Plaintiffs brought claims for breach of contract, breach of fiduciary duty, constructive trust, declaratory judgment, fraud and promissory estoppel.   The Commercial Division in Suffolk County granted defendant’s motion to dismiss, ruling that all claims were time-barred.  The Second Department reversed.   In connection with the statute of limitations issues relating to the allegations of actual fraud, the Second Department first identified the standards and then applied them to the cause of action alleging breach of fiduciary duty, ruling that plaintiffs were afforded the extended two-year discovery period for actual fraud:

“In moving to dismiss a complaint pursuant to CPLR 3211(a)(5) as barred by the [*2]applicable statute of limitations, a moving defendant must establish, prima facie, that the time within which to commence the action has expired” (Franklin v Hafftka, 140 AD3d 922, 924). “The burden then shifts to the plaintiff to raise a question of fact as to whether the statute of limitations was tolled or was otherwise inapplicable, or whether the action was actually commenced within the applicable limitations period” (id. at 924; see Star Auto Sales of Queens, LLC v Filardo, 203 AD3d 865, 866-867).

“‘New York law does not provide a single statute of limitations for breach of fiduciary duty claims. Rather, the choice of the applicable limitations period depends on the substantive remedy that the plaintiff seeks'” (DiRaimondo v Calhoun, 131 AD3d 1194, 1196, quoting IDT Corp. v Morgan Stanley Dean Witter & Co., 12 NY3d 132, 139). “‘[W]here an allegation of fraud is essential to a breach of fiduciary duty claim, courts have applied a six-year statute of limitations under CPLR 213(8)'” (DiRaimondo v Calhoun, 131 AD3d at 1196, quoting IDT Corp. v Morgan Stanley Dean Witter & Co., 12 NY3d at 139).

Here, allegations of actual fraud are essential to, not merely incidental to, the breach of fiduciary duty cause of action. Consequently, the limitations period set forth in CPLR 213(8) is applicable. CPLR 213(8) provides, in part, that “the time within which the action must be commenced shall be the greater of six years from the date the cause of action accrued or two years from the time the plaintiff . . . discovered the fraud, or could with reasonable diligence have discovered it.” “‘The discovery accrual rule also applies to fraud-based breach of fiduciary duty claims. An inquiry as to the time that a plaintiff could, with reasonable diligence, have discovered the fraud turns upon whether a person of ordinary intelligence possessed knowledge of facts from which the fraud could be reasonably inferred'” (DiRaimondo v Calhoun, 131 AD3d at 1197, quoting Kaufman v Cohen, 307 AD2d 113, 122-123).

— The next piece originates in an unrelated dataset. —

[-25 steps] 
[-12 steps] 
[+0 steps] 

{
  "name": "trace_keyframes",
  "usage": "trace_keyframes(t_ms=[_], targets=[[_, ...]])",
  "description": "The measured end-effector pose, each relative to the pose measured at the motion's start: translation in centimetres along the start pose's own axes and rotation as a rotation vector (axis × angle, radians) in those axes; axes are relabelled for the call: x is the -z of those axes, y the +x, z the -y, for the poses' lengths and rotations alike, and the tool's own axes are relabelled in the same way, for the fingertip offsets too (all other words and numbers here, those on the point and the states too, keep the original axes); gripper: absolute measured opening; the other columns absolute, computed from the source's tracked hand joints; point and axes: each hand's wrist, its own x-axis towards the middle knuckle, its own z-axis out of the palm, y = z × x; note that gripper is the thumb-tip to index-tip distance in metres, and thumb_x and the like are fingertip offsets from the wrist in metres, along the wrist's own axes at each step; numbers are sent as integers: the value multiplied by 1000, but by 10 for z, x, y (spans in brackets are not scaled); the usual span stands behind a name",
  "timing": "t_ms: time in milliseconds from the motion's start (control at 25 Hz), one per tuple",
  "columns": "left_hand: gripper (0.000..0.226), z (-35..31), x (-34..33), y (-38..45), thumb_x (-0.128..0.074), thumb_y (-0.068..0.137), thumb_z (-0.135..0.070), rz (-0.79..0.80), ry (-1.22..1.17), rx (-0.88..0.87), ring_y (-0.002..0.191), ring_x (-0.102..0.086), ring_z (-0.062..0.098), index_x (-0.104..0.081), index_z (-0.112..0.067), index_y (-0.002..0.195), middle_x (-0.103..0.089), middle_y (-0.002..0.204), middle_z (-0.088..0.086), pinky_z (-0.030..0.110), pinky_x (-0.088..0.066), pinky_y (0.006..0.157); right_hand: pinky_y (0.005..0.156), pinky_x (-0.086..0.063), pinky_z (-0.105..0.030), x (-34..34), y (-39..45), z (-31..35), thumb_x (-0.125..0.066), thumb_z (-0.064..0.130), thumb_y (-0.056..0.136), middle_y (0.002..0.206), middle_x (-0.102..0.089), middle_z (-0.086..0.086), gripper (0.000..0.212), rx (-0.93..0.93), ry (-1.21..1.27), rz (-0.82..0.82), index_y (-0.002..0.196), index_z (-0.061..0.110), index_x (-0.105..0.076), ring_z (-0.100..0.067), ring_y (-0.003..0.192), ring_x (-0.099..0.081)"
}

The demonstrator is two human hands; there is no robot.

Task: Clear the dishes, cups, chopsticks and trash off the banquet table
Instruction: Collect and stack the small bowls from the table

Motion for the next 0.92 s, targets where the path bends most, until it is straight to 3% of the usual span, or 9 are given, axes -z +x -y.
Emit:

Here, the plaintiffs discovered the alleged fraud in 2019 and the cause of action was timely commenced within two years. Accordingly, the Supreme Court erred in finding that the breach of fiduciary duty cause of action was time-barred.

  Commentary

Where actual fraud is adequately alleged, the victim is afforded many legally-enhancing benefits in order to obtain appropriate remedies.  One such benefit is a more liberal and extended period of time to bring a lawsuit against the alleged wrongdoer.  That benefit is applied to other causes of action in addition to the actual fraud claim itself, such as breach of fiduciary duty.